I've never dated anyone long enough to get to the phase where we start whispering sweet nothings to each other and all that gushy stuff. Even though I have this idea that such things might be kind of nice, I have another idea that it might take me a long time (in the event of going beyond, say, a second date) to be able to dish out or receive such comments with a straight face. This is probably because my personal experience of such terms and phrases has always come in the context of trading commodities.
When I lived in England, the shopkeepers in the off-licenses where I bought my Underground daypasses would call me "love," or sometimes "duck." Which was okay if it was a maternal-looking older woman, but not so okay if it was a rather dodgy-looking older man. Or a dodgy-looking younger man, either.
Nowadays, it's usually "hon," and I'm usually called that by females younger than I am, who are buying frappuccinos from me. I really hate the term "hon." I don't care who says it--how old they are, what gender they are, whether or not I know them--to me it always sounds condescending. And I really can't stand condescension. (I'm also unsure whether or not I can spell it. Can I?) But it's worst when the females-younger-than-I-am call me it.
The newest development in this area, though, is that these variously-aged male customers who have been coming to our store for a while are apparently suddenly feeling at ease, and have been adopting pet names for me (and probably everyone else). These are not the old guys who throw the word "sweetheart" around gratuitously.
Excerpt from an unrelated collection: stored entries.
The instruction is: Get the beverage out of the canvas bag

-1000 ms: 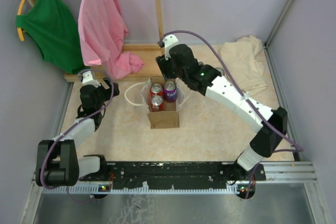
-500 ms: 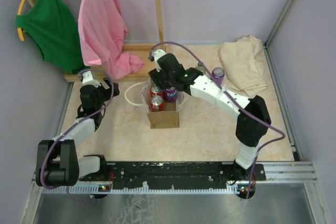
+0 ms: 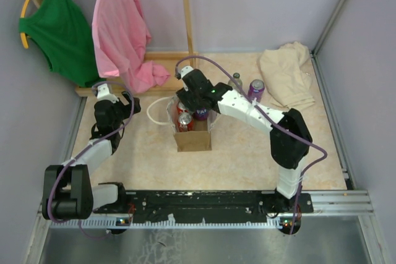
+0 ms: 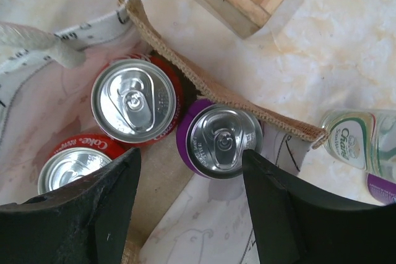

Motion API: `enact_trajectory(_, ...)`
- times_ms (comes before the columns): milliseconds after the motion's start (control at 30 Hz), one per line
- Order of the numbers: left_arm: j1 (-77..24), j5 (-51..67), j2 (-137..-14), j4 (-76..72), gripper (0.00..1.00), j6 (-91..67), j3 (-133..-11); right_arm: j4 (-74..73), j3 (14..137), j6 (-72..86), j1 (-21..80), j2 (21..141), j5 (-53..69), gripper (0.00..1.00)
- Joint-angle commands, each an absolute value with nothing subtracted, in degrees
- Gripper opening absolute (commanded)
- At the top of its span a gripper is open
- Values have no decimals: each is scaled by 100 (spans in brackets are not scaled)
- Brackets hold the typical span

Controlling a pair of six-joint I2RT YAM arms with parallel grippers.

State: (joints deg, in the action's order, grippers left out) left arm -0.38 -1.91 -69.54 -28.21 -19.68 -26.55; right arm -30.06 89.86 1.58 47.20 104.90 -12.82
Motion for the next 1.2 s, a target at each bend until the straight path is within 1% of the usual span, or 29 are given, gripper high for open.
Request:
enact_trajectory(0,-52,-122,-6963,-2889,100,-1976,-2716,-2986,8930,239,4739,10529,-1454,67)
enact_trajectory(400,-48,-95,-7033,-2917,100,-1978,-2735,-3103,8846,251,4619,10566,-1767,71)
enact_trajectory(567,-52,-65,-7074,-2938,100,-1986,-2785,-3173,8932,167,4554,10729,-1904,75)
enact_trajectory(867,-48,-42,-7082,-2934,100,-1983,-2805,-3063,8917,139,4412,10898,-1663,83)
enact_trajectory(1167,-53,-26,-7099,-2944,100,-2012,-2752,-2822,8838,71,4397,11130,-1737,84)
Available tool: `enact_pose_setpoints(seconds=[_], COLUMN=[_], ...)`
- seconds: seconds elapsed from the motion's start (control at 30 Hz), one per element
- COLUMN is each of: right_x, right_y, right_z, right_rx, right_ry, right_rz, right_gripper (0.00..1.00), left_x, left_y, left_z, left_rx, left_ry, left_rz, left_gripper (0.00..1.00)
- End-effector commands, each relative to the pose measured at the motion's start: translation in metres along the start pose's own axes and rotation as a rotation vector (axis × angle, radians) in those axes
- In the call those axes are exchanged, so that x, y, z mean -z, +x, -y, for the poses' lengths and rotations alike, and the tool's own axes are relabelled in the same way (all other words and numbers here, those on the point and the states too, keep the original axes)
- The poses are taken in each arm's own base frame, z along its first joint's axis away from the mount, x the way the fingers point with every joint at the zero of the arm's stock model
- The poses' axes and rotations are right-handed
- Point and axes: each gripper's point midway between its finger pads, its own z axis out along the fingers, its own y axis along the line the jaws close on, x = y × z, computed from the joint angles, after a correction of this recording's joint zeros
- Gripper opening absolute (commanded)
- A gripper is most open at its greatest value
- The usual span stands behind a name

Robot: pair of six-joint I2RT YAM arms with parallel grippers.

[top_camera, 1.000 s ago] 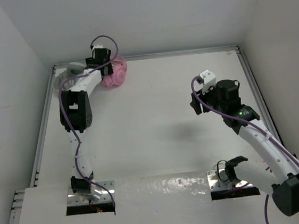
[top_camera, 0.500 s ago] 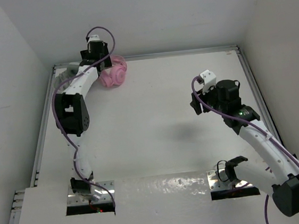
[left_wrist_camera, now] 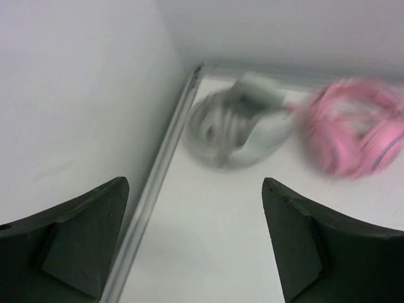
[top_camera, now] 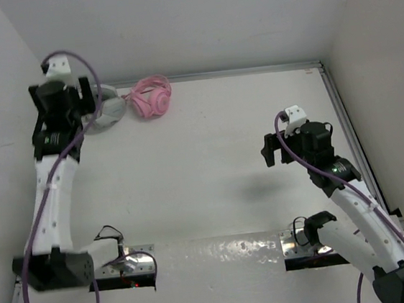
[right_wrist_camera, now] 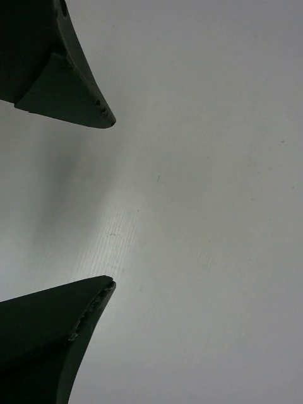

Nor are they guys whose names I actually know, with whom I have some camaraderie. They're just random familiar faces.
I had scarcely been back from Chicagoland a day when the guy who gets an iced venti hazelnut coffee called me "honey." Not "hon." Honey. Huh? Then today, two different men called me "dear." I think you'll agree that "dear" has different connotations than the much more casual and oft-used "darling." I'm feeling really confused. And a little bit, I might say, "sketched out."